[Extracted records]
Content starts

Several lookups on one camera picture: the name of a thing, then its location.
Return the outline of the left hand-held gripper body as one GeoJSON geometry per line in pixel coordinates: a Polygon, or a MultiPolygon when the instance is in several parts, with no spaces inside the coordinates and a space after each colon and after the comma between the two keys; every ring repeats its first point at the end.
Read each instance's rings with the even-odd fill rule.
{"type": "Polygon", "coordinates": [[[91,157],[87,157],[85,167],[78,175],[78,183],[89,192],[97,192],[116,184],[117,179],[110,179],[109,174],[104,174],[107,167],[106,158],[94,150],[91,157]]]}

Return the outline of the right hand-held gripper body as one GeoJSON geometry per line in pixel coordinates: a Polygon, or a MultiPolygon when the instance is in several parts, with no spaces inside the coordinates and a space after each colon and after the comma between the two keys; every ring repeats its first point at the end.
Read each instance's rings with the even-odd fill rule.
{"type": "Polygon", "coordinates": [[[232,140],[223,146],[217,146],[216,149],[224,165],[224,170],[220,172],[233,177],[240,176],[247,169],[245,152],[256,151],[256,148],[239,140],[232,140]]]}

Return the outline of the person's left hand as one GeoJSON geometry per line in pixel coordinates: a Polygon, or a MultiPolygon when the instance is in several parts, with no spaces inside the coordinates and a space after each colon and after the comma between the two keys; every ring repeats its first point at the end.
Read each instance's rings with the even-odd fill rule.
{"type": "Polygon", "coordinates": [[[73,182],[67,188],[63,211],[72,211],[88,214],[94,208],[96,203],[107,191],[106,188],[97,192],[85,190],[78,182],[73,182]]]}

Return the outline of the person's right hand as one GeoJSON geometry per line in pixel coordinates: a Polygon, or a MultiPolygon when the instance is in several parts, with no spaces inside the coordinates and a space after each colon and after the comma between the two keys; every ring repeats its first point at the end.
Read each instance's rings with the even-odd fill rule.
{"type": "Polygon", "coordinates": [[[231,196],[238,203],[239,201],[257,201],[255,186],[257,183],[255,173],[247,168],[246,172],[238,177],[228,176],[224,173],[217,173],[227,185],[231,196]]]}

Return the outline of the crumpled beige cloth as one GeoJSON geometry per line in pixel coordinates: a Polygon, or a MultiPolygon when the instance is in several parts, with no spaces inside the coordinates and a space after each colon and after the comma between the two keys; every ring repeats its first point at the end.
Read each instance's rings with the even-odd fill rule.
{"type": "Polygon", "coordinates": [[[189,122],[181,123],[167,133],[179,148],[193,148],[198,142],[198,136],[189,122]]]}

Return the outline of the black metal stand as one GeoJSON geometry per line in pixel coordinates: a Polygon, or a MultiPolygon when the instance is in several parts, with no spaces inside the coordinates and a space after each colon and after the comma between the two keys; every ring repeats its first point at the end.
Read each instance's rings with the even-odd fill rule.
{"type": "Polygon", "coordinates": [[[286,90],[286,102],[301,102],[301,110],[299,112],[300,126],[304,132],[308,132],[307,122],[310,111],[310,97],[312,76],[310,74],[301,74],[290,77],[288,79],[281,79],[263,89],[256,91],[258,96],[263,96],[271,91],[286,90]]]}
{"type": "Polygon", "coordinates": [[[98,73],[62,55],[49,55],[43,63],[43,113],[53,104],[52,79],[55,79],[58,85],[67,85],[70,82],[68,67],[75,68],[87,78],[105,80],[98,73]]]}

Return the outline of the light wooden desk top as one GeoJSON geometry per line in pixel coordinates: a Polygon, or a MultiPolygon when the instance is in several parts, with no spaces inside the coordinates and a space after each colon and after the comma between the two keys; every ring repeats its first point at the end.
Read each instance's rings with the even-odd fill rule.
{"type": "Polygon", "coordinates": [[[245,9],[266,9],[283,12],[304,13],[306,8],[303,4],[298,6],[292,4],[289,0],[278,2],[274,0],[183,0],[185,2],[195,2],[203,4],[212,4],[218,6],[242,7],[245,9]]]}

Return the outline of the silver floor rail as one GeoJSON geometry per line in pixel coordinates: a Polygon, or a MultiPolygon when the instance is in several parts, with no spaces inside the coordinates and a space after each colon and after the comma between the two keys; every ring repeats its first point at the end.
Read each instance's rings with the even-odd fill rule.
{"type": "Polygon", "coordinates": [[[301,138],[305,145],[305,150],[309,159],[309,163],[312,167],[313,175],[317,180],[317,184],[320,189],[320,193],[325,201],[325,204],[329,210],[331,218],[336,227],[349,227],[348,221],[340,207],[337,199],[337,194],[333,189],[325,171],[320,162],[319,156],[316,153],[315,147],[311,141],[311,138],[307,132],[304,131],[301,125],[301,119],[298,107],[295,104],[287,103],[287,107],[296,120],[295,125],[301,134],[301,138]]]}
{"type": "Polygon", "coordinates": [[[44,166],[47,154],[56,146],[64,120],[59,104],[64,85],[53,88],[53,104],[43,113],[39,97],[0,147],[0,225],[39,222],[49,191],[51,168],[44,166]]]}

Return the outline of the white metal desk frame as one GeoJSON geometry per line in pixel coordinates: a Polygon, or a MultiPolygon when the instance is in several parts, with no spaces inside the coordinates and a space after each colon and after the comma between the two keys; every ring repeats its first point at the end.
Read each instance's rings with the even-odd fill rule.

Content ends

> **EXERCISE AIM**: Write out the entries in full, exactly as given.

> **WRITTEN SOLUTION**:
Several lookups on one camera picture: the name of a thing, then its location.
Return the outline of the left hand-held gripper body as one GeoJSON geometry per line in pixel coordinates: a Polygon, or a MultiPolygon when the instance is in several parts, with no spaces inside the coordinates and a space after each colon and after the comma between the two keys; every ring repeats its first point at the end.
Read each instance's rings with the even-odd fill rule.
{"type": "Polygon", "coordinates": [[[91,157],[87,157],[85,167],[78,175],[78,183],[89,192],[97,192],[116,184],[117,179],[110,179],[109,174],[104,174],[107,167],[106,158],[94,150],[91,157]]]}

Return the outline of the right hand-held gripper body as one GeoJSON geometry per line in pixel coordinates: a Polygon, or a MultiPolygon when the instance is in several parts, with no spaces inside the coordinates and a space after each colon and after the comma between the two keys; every ring repeats its first point at the end.
Read each instance's rings with the even-odd fill rule.
{"type": "Polygon", "coordinates": [[[232,140],[223,146],[217,146],[216,149],[224,165],[224,170],[220,172],[233,177],[240,176],[247,169],[245,152],[256,151],[256,148],[239,140],[232,140]]]}

Return the outline of the person's left hand as one GeoJSON geometry per line in pixel coordinates: a Polygon, or a MultiPolygon when the instance is in several parts, with no spaces inside the coordinates and a space after each colon and after the comma between the two keys; every ring repeats its first point at the end.
Read each instance's rings with the even-odd fill rule.
{"type": "Polygon", "coordinates": [[[73,182],[67,188],[63,211],[72,211],[88,214],[94,208],[96,203],[107,191],[106,188],[97,192],[85,190],[78,182],[73,182]]]}

Return the outline of the person's right hand as one GeoJSON geometry per line in pixel coordinates: a Polygon, or a MultiPolygon when the instance is in several parts, with no spaces inside the coordinates and a space after each colon and after the comma between the two keys; every ring repeats its first point at the end.
Read each instance's rings with the even-odd fill rule.
{"type": "Polygon", "coordinates": [[[231,196],[238,203],[239,201],[257,201],[255,186],[257,183],[255,173],[247,168],[246,172],[238,177],[228,176],[224,173],[217,173],[227,185],[231,196]]]}

Return the outline of the crumpled beige cloth as one GeoJSON geometry per line in pixel coordinates: a Polygon, or a MultiPolygon when the instance is in several parts, with no spaces inside the coordinates and a space after each colon and after the comma between the two keys; every ring repeats its first point at the end.
Read each instance's rings with the even-odd fill rule.
{"type": "Polygon", "coordinates": [[[189,122],[181,123],[167,133],[179,148],[193,148],[198,142],[198,136],[189,122]]]}

Return the outline of the black metal stand as one GeoJSON geometry per line in pixel coordinates: a Polygon, or a MultiPolygon when the instance is in several parts, with no spaces inside the coordinates and a space after each colon and after the comma between the two keys; every ring repeats its first point at the end.
Read each instance's rings with the even-odd fill rule.
{"type": "Polygon", "coordinates": [[[286,90],[286,102],[301,102],[301,110],[299,112],[300,126],[304,132],[308,132],[307,122],[310,111],[310,97],[312,76],[310,74],[301,74],[290,77],[288,79],[281,79],[263,89],[256,91],[258,96],[263,96],[271,91],[286,90]]]}
{"type": "Polygon", "coordinates": [[[98,73],[62,55],[49,55],[43,63],[43,113],[53,104],[52,79],[55,79],[58,85],[67,85],[70,82],[68,67],[75,68],[87,78],[105,80],[98,73]]]}

Return the outline of the light wooden desk top as one GeoJSON geometry per line in pixel coordinates: a Polygon, or a MultiPolygon when the instance is in several parts, with no spaces inside the coordinates and a space after each colon and after the comma between the two keys; every ring repeats its first point at the end.
Read each instance's rings with the even-odd fill rule.
{"type": "Polygon", "coordinates": [[[245,9],[266,9],[283,12],[304,13],[306,8],[303,4],[298,6],[292,4],[289,0],[278,2],[274,0],[183,0],[185,2],[195,2],[203,4],[212,4],[218,6],[242,7],[245,9]]]}

Return the outline of the silver floor rail as one GeoJSON geometry per line in pixel coordinates: a Polygon, or a MultiPolygon when the instance is in several parts, with no spaces inside the coordinates and a space after each colon and after the comma between the two keys; every ring repeats its first point at the end.
Read each instance's rings with the even-odd fill rule.
{"type": "Polygon", "coordinates": [[[301,138],[305,145],[305,150],[309,159],[309,163],[312,167],[313,175],[317,180],[317,184],[320,189],[320,193],[325,201],[325,204],[329,210],[331,218],[336,227],[349,227],[348,221],[340,207],[337,199],[337,194],[333,189],[325,171],[320,162],[319,156],[316,153],[315,147],[311,141],[311,138],[307,132],[304,131],[301,125],[301,119],[298,107],[295,104],[287,103],[287,107],[296,120],[295,125],[301,134],[301,138]]]}
{"type": "Polygon", "coordinates": [[[44,166],[47,154],[56,146],[64,120],[59,104],[64,85],[53,88],[53,104],[43,113],[39,97],[0,147],[0,225],[39,222],[49,191],[51,168],[44,166]]]}

Return the outline of the white metal desk frame as one GeoJSON geometry per line in pixel coordinates: a Polygon, or a MultiPolygon when the instance is in several parts, with no spaces inside the coordinates and a space after each colon and after the comma between the two keys; every ring repeats its first point at the end.
Read each instance's rings with the even-odd fill rule.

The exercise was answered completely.